From today's Evening Standard:
Martin Weale was today named as the ninth member of the interest rate-setting Monetary Policy Committee at the Bank of England. The economist, who has been director of the National Institute for Economic and Social Research since 1995, replaces Kate Barker.... As an “external” member of the MPC, he was appointed by Chancellor George Osborne and will earn £96,000 a year.
From The Grauniad 8 January 2007:
... as Martin Weale, director of the National Institute of Economic and Social Research, puts it: "People say that not everyone is benefiting from house price rises. The problem is that house prices are rising in the first place."

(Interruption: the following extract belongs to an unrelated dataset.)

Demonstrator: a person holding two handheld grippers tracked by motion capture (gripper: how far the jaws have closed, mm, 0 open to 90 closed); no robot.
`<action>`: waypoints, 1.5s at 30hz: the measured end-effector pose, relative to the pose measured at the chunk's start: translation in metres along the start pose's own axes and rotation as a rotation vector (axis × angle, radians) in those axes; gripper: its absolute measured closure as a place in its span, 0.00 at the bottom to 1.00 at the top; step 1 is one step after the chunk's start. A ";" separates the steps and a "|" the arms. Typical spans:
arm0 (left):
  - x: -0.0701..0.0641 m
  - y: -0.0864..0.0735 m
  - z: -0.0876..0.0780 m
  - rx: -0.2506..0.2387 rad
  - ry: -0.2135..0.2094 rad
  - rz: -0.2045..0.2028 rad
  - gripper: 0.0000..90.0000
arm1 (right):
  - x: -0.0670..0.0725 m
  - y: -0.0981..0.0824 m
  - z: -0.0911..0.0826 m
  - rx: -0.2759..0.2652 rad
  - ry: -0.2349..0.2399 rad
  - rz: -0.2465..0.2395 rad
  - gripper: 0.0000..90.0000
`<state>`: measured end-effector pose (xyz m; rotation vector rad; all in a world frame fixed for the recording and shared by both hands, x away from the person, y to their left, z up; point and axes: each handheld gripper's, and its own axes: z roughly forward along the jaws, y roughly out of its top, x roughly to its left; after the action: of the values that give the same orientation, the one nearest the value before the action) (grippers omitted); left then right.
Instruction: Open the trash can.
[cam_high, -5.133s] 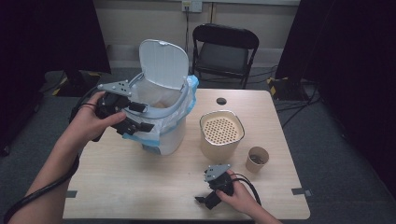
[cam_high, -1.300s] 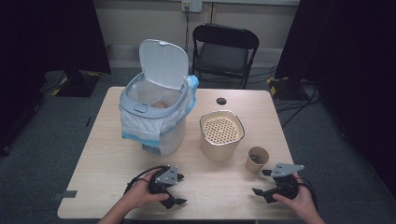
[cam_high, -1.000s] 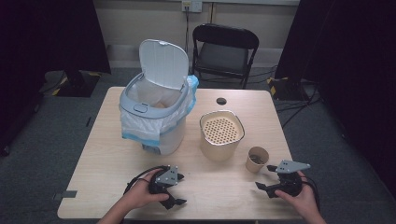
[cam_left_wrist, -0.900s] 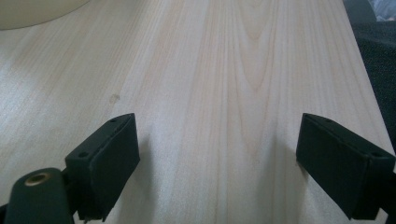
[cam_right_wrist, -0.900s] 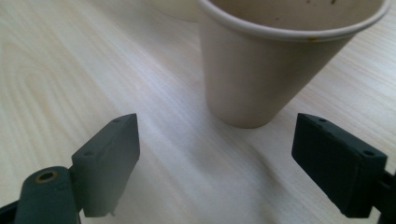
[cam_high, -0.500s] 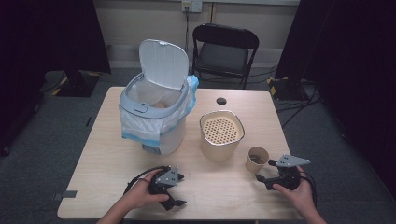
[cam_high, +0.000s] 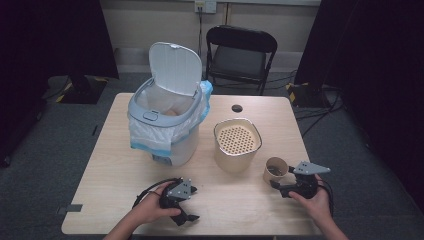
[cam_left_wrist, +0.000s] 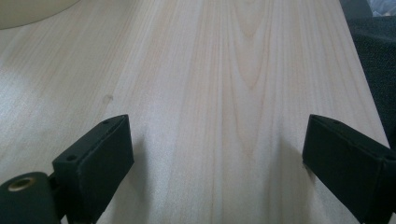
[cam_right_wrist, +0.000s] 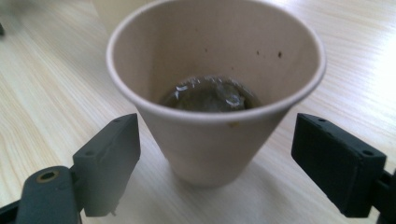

Residential property is an unproductive asset. If all houses rise in price, we do not, as a society, get richer. As Mr Weale noted in a fine paper last year, rising house prices do not create wealth, they merely transfer resources from people who will own houses in the future to those who own them at present... Mr Weale and other economists say the burden of taxation needs to be shifted off income and profits and on to those untaxed gains in property values. In short, we need a land value tax.
One of the few vaguely interesting things in my long and otherwise pleasantly uneventful life was sharing a platform with Martin Weale and Chris Huhne at a pro-land value tax conference back in 2007.
Mr Huhne appears to be busy with other things, like getting lesbians back onto the straight and narrow and will probably never mention land value tax again. Mr Weale appears to have been co-opted onto the MPC for his as all-round dove-ish ness, i.e. he wants to keep interest rates low; i.e. he wants to keep asset prices (and especially house prices) inflated, so no doubt he'll have a similar Paul-on-the-road-back-from-Damascus conversion as well.
Diminished
1 hour ago
3 comments:
Yeah, he'll have to sign the Official Secrets Act for a start.
The B of E consider monetary policy as exempt under the FOIA too.
I never ceases to amaze me that people slate Ministers for not 'telling the truth'. Half the time they aren't allowed to.
Interest rates should be kept at a level to preserve the value of the currency, not protect house prices.
If you stray away from that path, you are adding new distortions to anything you think you are "correcting".
Aren't house prices the new currency?